Missouri law now includes expanded therapy coverage for children with disabilities

More Missouri children and teenagers with specific developmental or physical disabilities will have insurance coverage for therapeutic care under a House proposal that became law this year.

Representative Chuck Basye (right) stands with Robyn Schelp (center), her son Nathan (in yellow) and their family. (photo: Tim Bommel, Missouri House Communications)

The language, included in Senate Bill 514, expands Missouri law that mandates coverage for therapy for children with autism spectrum disorder.  It includes physical, speech, and occupational therapies.  It will apply to plans renewed or enacted beginning January 1.

It was sponsored by Rocheport representative Chuck Basye (R), who said estimates placed the number of children this would impact at between 5,000 and 6,000.

“It was the last thing I ever thought I would get behind because I do not have anybody in my family that has a developmental disability,” said Basye.  “My brother-in-law is blind … that’s not really a developmental disability but that played a role in it.”

Basye said when he met Robyn Schelp, President of Missouri Disability Empowerment, and her 11 year-old son Nathan, who has a genetic disorder, he heard their plight and thinking about his brother-in-law put it into context.

“Bob had a lot of struggles but he ended up being very, very successful in his life because he got resources he needed at a very young age,” said Basye.

Basye also developed a special bond with Nathan, which we wrote about in March.

Schelp worked in the Capitol for three years, often with Nathan at her side, pushing for this legislation.  She said the law will now help children who have a broad array of conditions.

“The ones you’re familiar with; Downs syndrome, CP, MS, but it’s also going to apply to kids like my son, whose diagnoses are so rare that you’ve never even heard of them.  It’s any developmental disability,” said Schelp, “Which is really one of our goals, is that we start thinking of disabilities inclusively; that we don’t pick and choose who gets funding, who gets the services, but that we make sure that every child with a disability gets what they need to be successful.”

Legislators heard that making therapies more available to children when they are young makes those therapies more effective, and the benefits are seen in other aspects of their lives.

“Just speech alone, speech and language, the ability to communicate your needs is so important for day-to-day functioning, so it gives them that ability just to be independent and to function in day-to-day life, and it gives them confidence to go up and engage with people, so that’s huge, but it also helps them academically,” said Schelp.  “This is a big picture thing.  We’re not talking just, ‘Oh, great, now he can say the S sound.’  We are talking, he can now go and engage in his daily life with other people, and the same can be said for occupational therapy and physical therapy.”

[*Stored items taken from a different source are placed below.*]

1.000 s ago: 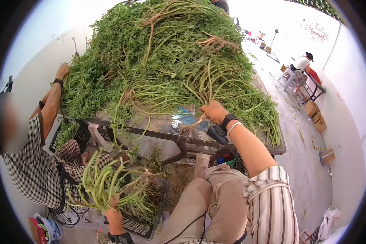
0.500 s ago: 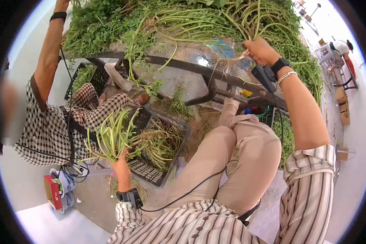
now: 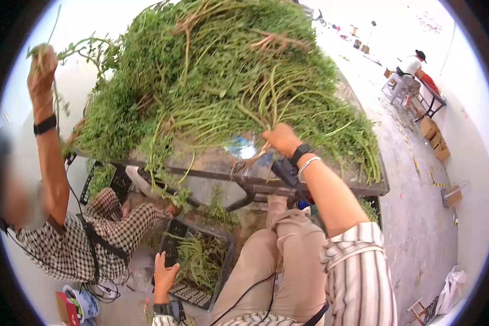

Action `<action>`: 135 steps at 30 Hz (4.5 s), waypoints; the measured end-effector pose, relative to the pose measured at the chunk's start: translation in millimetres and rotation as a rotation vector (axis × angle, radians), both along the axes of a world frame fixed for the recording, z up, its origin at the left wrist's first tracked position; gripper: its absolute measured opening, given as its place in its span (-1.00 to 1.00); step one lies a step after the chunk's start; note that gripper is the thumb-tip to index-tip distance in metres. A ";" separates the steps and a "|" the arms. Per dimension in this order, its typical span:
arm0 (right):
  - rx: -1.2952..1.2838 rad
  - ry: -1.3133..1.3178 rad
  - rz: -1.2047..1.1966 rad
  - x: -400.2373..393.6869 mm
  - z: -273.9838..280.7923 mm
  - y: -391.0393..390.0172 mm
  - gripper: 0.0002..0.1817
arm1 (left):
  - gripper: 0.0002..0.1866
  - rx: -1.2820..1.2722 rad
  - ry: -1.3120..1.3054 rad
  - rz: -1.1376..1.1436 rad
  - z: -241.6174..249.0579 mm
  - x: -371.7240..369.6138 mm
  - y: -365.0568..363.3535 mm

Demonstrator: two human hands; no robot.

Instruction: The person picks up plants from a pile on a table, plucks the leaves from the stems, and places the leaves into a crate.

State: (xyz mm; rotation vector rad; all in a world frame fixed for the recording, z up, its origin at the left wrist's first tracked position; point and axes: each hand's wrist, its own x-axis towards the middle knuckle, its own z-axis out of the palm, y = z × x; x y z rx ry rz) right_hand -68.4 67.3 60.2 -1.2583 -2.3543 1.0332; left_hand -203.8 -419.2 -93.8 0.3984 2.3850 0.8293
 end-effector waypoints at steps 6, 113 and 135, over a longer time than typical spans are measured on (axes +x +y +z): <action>-0.102 0.086 0.017 -3.9 -8.3 8.9 -0.49 | -0.51 0.459 0.186 -0.154 45.1 5.3 70.7; 0.446 0.194 0.096 153.2 36.8 32.1 -0.88 | -0.65 1.355 -0.659 -0.108 101.5 207.5 408.8; 0.324 0.156 -0.073 167.7 67.4 37.2 -0.74 | -0.80 1.227 -0.322 -0.216 111.6 204.3 399.7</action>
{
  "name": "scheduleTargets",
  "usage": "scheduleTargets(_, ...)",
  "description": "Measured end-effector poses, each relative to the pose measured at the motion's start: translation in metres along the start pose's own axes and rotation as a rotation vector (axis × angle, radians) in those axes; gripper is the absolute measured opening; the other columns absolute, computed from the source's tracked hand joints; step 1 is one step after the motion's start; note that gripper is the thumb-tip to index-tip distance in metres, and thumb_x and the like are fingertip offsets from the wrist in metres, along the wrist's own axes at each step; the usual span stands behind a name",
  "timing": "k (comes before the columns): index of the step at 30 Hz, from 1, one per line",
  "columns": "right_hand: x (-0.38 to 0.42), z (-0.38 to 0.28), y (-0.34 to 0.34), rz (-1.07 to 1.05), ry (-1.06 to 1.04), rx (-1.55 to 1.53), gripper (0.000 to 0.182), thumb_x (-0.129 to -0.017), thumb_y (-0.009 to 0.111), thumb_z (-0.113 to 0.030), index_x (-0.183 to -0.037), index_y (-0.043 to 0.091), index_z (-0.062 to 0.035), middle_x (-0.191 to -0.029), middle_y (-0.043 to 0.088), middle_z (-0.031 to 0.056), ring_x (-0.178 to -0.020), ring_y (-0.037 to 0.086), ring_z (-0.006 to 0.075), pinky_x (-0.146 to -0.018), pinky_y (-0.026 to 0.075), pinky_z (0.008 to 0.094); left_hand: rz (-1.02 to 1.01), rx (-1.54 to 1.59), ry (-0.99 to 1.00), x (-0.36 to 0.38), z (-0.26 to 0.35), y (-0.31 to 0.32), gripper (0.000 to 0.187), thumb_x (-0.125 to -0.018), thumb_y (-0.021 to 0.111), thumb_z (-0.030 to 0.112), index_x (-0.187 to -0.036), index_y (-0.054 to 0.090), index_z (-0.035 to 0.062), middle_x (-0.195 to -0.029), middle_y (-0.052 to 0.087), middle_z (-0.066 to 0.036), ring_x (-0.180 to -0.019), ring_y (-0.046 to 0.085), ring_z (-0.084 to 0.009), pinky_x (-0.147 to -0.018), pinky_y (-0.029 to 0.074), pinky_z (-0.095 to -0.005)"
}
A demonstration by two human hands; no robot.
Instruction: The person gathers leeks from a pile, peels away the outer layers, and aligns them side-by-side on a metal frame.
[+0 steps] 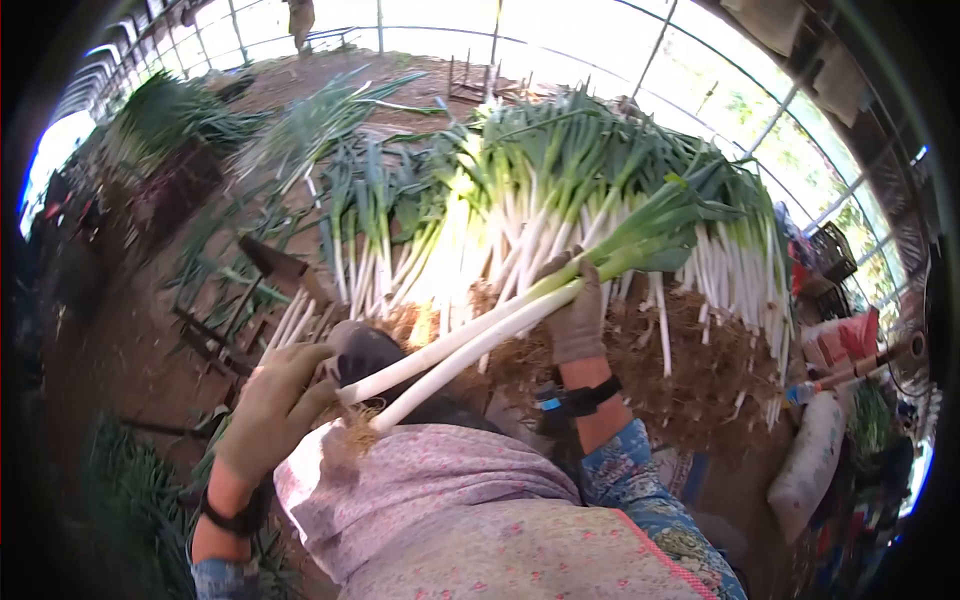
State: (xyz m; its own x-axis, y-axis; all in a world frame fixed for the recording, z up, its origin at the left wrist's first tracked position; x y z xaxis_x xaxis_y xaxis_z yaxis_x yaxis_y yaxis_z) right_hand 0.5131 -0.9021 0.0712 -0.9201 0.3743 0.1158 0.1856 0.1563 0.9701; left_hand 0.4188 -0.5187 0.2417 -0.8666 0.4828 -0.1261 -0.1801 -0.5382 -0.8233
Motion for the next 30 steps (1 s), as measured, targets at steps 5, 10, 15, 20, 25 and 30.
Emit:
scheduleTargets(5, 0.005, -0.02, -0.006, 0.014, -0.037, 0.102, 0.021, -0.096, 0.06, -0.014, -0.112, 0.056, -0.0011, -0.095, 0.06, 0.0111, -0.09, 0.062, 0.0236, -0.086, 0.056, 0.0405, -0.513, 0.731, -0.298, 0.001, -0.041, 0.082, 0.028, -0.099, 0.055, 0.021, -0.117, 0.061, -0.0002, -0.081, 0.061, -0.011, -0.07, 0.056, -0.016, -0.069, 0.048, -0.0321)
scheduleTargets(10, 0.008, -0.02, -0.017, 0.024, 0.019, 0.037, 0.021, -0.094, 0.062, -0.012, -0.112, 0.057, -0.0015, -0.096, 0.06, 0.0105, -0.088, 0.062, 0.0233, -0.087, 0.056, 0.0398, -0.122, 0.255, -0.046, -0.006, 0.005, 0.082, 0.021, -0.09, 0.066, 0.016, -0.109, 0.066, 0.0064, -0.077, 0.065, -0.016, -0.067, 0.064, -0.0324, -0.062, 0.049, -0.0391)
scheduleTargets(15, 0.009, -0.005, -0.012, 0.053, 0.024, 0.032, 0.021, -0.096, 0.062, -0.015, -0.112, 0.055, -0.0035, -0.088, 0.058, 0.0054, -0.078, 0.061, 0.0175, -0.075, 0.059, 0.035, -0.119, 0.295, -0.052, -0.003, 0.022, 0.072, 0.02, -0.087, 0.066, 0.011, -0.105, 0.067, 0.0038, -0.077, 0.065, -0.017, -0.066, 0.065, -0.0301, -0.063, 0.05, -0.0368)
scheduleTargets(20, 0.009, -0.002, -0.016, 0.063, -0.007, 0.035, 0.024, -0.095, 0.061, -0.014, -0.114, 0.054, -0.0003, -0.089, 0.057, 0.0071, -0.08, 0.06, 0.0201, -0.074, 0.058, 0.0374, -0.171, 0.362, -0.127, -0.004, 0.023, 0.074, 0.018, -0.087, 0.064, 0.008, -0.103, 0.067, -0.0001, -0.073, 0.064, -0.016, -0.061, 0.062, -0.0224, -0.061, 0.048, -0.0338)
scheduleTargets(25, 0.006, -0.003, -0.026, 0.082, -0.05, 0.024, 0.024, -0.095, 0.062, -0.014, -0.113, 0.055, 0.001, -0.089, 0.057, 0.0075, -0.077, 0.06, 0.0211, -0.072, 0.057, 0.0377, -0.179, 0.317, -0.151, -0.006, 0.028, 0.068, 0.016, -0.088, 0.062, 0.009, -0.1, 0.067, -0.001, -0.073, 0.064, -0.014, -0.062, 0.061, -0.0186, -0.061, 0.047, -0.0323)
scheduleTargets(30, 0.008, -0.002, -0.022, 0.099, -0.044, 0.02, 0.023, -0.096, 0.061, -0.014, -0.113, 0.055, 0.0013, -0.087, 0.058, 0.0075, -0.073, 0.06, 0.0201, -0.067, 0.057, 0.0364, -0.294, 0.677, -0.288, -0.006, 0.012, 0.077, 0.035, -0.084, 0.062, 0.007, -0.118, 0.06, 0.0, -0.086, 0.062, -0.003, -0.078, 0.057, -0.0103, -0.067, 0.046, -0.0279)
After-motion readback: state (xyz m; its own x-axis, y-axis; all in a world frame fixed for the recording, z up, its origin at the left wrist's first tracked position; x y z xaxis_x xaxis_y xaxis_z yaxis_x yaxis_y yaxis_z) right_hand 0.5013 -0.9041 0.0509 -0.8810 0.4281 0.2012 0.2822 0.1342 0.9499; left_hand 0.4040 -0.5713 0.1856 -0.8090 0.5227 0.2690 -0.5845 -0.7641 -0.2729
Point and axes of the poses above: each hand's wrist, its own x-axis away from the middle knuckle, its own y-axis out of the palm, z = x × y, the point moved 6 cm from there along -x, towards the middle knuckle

Making such therapies available to children earlier in life can also lead to cost savings for families and the state.

“For example, speech, some children need help swallowing.  They will aspirate.  If they get that therapy then great, they’re going to be able to swallow properly, and if they don’t they might end up with pneumonia and   end up in the hospital,” said Schelp.  “There are a lot of health consequences that come when kids aren’t getting the therapies that they need.  Even just the ability to communicate your needs can keep you healthier and safer.”

Schelp said it is difficult for her to think about how different Nathan’s life might have been if this law had been in place when he was growing up.  He was limited to one session of each type of therapy a week, early in his life.

“Had we have had this he could’ve started getting speech therapy three times a week at the age of 2 or at the age of 3.  We had to wait until Nathan was 9 before he could start getting those therapies.  Just the progress he’s made in the last two years … I just think if he would’ve had that when he was 2 and 3, and early intervention when the development is so crucial, where might we be today?” said Schelp.  “If we would’ve had just a solid foundation of speech and language therapies at the beginning to help him, I don’t even want to think about where we could be today, but he went until the age of 9 not able to get, fully, the therapy that he needed.”

Schelp went from being so, as she put it, “out of the loop” in state politics she had to look up who her state representative was.  She encourages others to be willing to lobby for the changes they want or need in government.

“You really can do this, and if you don’t do it, it may not get done,” said Schelp.  “People don’t know what they don’t know, and if you don’t share your story and let [legislators] know what’s happening, they’re not going to be able to change anything.”

“People will listen if you talk to them.  I think we tend to think they won’t listen so we don’t even try, but they will listen … and there are more issues that, now, we’re talking on because we’re realizing we can do this, and if we work together we can get it even farther; we’ll be stronger.”

All 50 states have an autism mandate.  This legislation made Missouri the third state to expand that to cover all developmental and physical disabilities.

Basye’s legislation passed out of the House with broad support, 138-4.  That bill, House Bill 399, was eventually vetoed by Governor Mike Parson (R) because of an issue with another measure that was amended to it, but the language became law as part of SB 514, which was signed into law July 11.

Schelp’s organization has other issues that it’s working on and Basye said he would be working with her on a least one of them.